I needed to look through some old files, paper files, in a folder, in my file cabinet. I didn’t find what I was looking for. But I did find something that I definitely wasn’t looking for.
What I found wasn’t lost or missing. It was simply stored away, and finding it surprised me.
“It” was a powerful mix of emotions.
Opening one particular file reopened a whole pile of feelings and thoughts.
The file was full of paperwork, notes, certificates and everything about my Daddy’s death, on Christmas Day 1999. It was also, unexpectedly, full of dormant grief.
When my father died, I was the next of kin (since my parents were divorced and I was the oldest daughter). My hubby and I took care of all of the details following Daddy’s passing – cremation, memorial service, settling his (non-existent) estate, creditors, etc…, even hospital bills from the hospital he died in…
But the file reminded me of all of the details that had NOT been taken care of prior to my Daddy’s final hospitalization and inevitable death.
I was living 2200 miles away, in another country, with my own young family, on a graduate student’s income.

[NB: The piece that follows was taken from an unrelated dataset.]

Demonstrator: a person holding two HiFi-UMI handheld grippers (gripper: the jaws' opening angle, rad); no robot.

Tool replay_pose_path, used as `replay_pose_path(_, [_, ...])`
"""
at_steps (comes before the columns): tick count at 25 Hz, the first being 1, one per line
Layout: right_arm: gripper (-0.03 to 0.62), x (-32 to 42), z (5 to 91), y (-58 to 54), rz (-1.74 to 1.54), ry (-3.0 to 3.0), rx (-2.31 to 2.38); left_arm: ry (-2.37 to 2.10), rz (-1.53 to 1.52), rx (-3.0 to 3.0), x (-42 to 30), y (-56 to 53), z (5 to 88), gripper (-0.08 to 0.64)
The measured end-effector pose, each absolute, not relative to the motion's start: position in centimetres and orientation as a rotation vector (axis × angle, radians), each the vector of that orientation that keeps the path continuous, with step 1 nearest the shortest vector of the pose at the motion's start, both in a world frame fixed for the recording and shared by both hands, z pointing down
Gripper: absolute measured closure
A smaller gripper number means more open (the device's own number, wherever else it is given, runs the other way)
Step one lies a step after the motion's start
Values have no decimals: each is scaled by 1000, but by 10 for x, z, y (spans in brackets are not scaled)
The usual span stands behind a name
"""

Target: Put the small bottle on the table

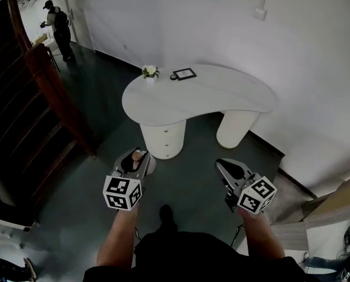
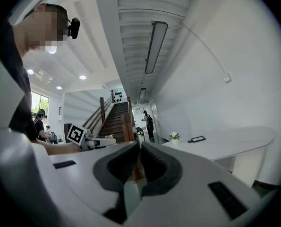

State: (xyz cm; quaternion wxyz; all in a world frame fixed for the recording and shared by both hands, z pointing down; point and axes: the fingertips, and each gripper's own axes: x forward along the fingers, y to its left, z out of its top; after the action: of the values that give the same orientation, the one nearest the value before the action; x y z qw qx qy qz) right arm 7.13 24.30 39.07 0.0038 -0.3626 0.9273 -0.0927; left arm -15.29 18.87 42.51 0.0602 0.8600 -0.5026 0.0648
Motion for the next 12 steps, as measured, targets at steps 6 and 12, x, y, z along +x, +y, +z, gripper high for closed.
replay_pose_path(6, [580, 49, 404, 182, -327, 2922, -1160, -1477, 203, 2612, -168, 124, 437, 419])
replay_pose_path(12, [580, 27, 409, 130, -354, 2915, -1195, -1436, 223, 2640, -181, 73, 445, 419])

We did what we could, and more, actually.
Things that could have been done with and for my Daddy, weren’t done, for many reasons.
No fingers are being pointed here. No blame is being placed. Forgiveness has been and continues to be extended to the other parties involved.
But the fact remains: Daddy fell through the cracks in so many ways, and lack of care led to his untimely passing.
He was only 44 years old.
His death certificate says that the official cause of death was “complications due to basal cell carcinoma” (skin cancer). There is much more to the story.
Social workers were involved. Hospital staff were shocked. No one should die from basal cell carcinoma – it’s so very treatable. A possible lawsuit was mentioned…so many things were wrong on so many levels.
That hurts my heart. It makes me mad. The emotion is as strong now as was the shock of it all the first time around.
And then there’s the fact that he died alone on Christmas Day, with so little company during the 2 days he was in the hospital before that…
I spoke with him several times every day on the phone. Even when his voice gave out and he could hardly whisper, I still called him so I could talk to him, so I could reassure him, and pray for him, with him, because he was mostly alone.
I called early on Christmas Day and got no answer. I tried again later in the day, but he didn’t answer. For hours he didn’t answer. And nobody called me either. It was after several hours of calling, finally having a nurse refer me to family members for information, and getting no response from family, that I was ultimately able to get someone to answer their phone, and discovered that my Daddy had passed away. All involved parties had assumed that ‘somebody else’ had already contacted me, when in fact none of them had.
We were scheduled to leave Dec 28th (waiting for cheaper flights) to head down from Canada to be with him and arrange for his long-term care. Instead we flew down on Boxing Day (Dec 26) to make his final arrangements.
All of that flood of grief came back, and all of the injustice crashed over me again, as I searched through that file for…
…for what?
I was looking for an ADDRESS – ABC Street, City, State, and Zip Code.
I found sadness, madness – 101 Things That Went the Wrong Way, City of What Might Have Been, State of Grief, ZIPdone-the-end.
How can papers tucked away in a drawer somewhere evoke such powerful emotions?
Files hold pieces of our past. Those bundles of papers are like roadmaps back to the places we’ve been. And those places make up the stories of our lives, with all the feelings that go with them.
In all honestly, not a day goes by that I don’t think of my Daddy. I miss him. It hurts that he’s not here.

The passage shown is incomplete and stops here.